En effet, mercredi, une vive passe d’armes a opposé Mathieu Darnaud, le président du groupe LR et Sébastien Lecornu, le premier reprochant au deuxième « l’atonie et attentisme » du gouvernement. Il y a 15 jours, le Sénat n’avait pas non plus hésité à corriger la copie d’une proposition de loi Renaissance soutenue par le gouvernement visant à interdire les réseaux sociaux aux moins de 15 ans, contrariant ainsi l’agenda du président de la République.

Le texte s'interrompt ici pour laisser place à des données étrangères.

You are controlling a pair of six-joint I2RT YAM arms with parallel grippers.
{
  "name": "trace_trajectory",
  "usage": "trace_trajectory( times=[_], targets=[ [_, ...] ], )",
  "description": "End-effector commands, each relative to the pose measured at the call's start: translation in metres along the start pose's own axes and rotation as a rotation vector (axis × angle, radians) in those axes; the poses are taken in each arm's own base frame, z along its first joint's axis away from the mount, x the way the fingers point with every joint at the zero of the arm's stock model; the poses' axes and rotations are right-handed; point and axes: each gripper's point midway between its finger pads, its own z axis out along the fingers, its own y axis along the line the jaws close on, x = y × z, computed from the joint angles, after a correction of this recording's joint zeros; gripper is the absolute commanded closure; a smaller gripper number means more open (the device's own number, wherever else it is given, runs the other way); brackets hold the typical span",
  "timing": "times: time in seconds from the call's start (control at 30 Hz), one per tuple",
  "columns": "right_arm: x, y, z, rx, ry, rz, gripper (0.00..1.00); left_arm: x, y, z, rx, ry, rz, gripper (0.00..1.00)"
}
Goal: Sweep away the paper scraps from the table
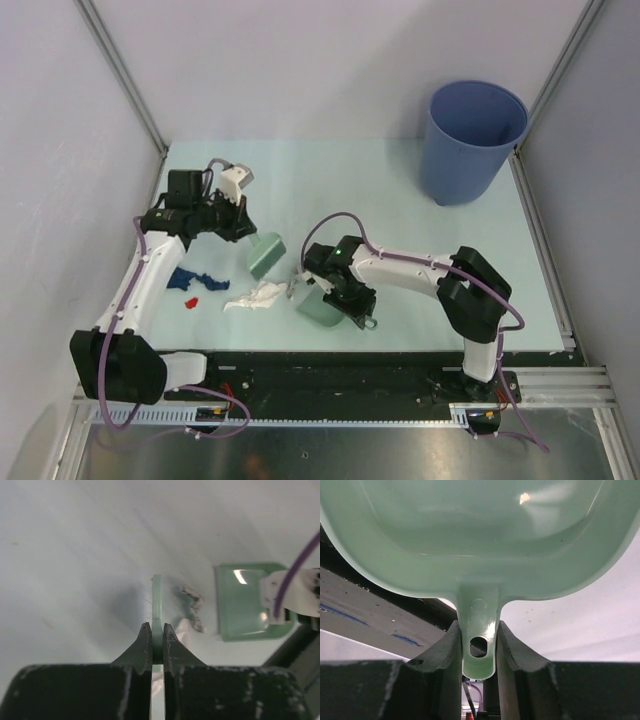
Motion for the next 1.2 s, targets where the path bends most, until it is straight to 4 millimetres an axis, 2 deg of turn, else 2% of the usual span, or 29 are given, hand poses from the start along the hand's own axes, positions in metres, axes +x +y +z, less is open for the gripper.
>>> trace_trajectory(
  times=[0.0, 0.07, 0.17, 0.2, 0.23, 0.3, 0.33, 0.4, 0.53, 0.6, 0.8, 0.87, 1.0, 1.1, 1.17],
  targets=[
    [-0.005, 0.002, 0.012, -0.050, 0.012, -0.007, 1.00, 0.013, -0.043, 0.012, 0.184, 0.035, -0.036, 1.00],
    [-0.019, 0.003, 0.019, -0.076, -0.024, 0.004, 1.00, 0.020, -0.049, 0.019, 0.226, 0.059, -0.055, 1.00],
    [-0.038, -0.005, 0.029, -0.047, -0.063, 0.015, 1.00, 0.017, -0.076, 0.021, 0.362, 0.055, -0.064, 1.00],
    [-0.043, -0.005, 0.033, -0.046, -0.074, 0.015, 1.00, 0.013, -0.097, 0.015, 0.474, 0.036, -0.063, 1.00],
    [-0.053, -0.005, 0.034, -0.055, -0.109, -0.017, 1.00, 0.005, -0.105, 0.009, 0.513, 0.016, -0.051, 1.00],
    [-0.058, -0.001, 0.033, -0.071, -0.133, -0.017, 1.00, -0.011, -0.118, -0.006, 0.556, -0.039, 0.007, 1.00],
    [-0.060, -0.002, 0.033, -0.073, -0.141, -0.010, 1.00, -0.014, -0.117, -0.009, 0.538, -0.050, 0.026, 1.00],
    [-0.059, -0.003, 0.031, -0.066, -0.144, 0.000, 1.00, -0.016, -0.106, -0.010, 0.462, -0.047, 0.049, 1.00],
    [-0.052, -0.006, 0.024, -0.065, -0.143, 0.014, 1.00, -0.009, -0.065, -0.001, 0.256, 0.005, 0.044, 1.00],
    [-0.045, -0.007, 0.020, -0.053, -0.124, 0.041, 1.00, -0.015, -0.054, -0.005, 0.209, -0.011, 0.050, 1.00],
    [-0.029, -0.017, -0.011, -0.004, -0.143, 0.083, 1.00, -0.038, -0.017, -0.029, 0.026, -0.067, 0.080, 1.00],
    [-0.026, -0.026, -0.024, 0.027, -0.163, 0.097, 1.00, -0.039, -0.003, -0.034, -0.041, -0.063, 0.094, 1.00],
    [-0.014, -0.043, -0.041, 0.072, -0.163, 0.130, 1.00, -0.036, 0.014, -0.037, -0.118, -0.043, 0.132, 1.00],
    [-0.011, -0.060, -0.056, 0.096, -0.177, 0.167, 1.00, -0.031, 0.023, -0.037, -0.160, -0.017, 0.146, 1.00],
    [-0.017, -0.075, -0.074, 0.136, -0.215, 0.187, 1.00, -0.031, 0.026, -0.038, -0.173, -0.014, 0.151, 1.00]
  ],
)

« Si le gouvernement veut inscrire un texte sur l’antisémitisme à l’ordre du jour du Sénat, il en a le pouvoir constitutionnel », commente tout d’abord sobrement le sénateur LR, Max Brisson, l’un des porte-parole du groupe, avant de lancer ses flèches. « Le gouvernement s’appuie sur le Sénat sans jamais lui rendre hommage. Ce travail sur la loi Yadan aurait pu commencer à l’Assemblée nationale si le PS n’était pas passé sous les fourches caudines de La France Insoumise. Le gouvernement et le Premier ministre méprisent le Sénat et plient le genou devant les socialistes sur le sujet de la loi Yadan comme sur beaucoup d’autres. On peut avoir ce débat au Sénat, mais si au bout du bout c’est pour plier devant les députés, ça prouvera une fois de plus l’inutilité de ce gouvernement ».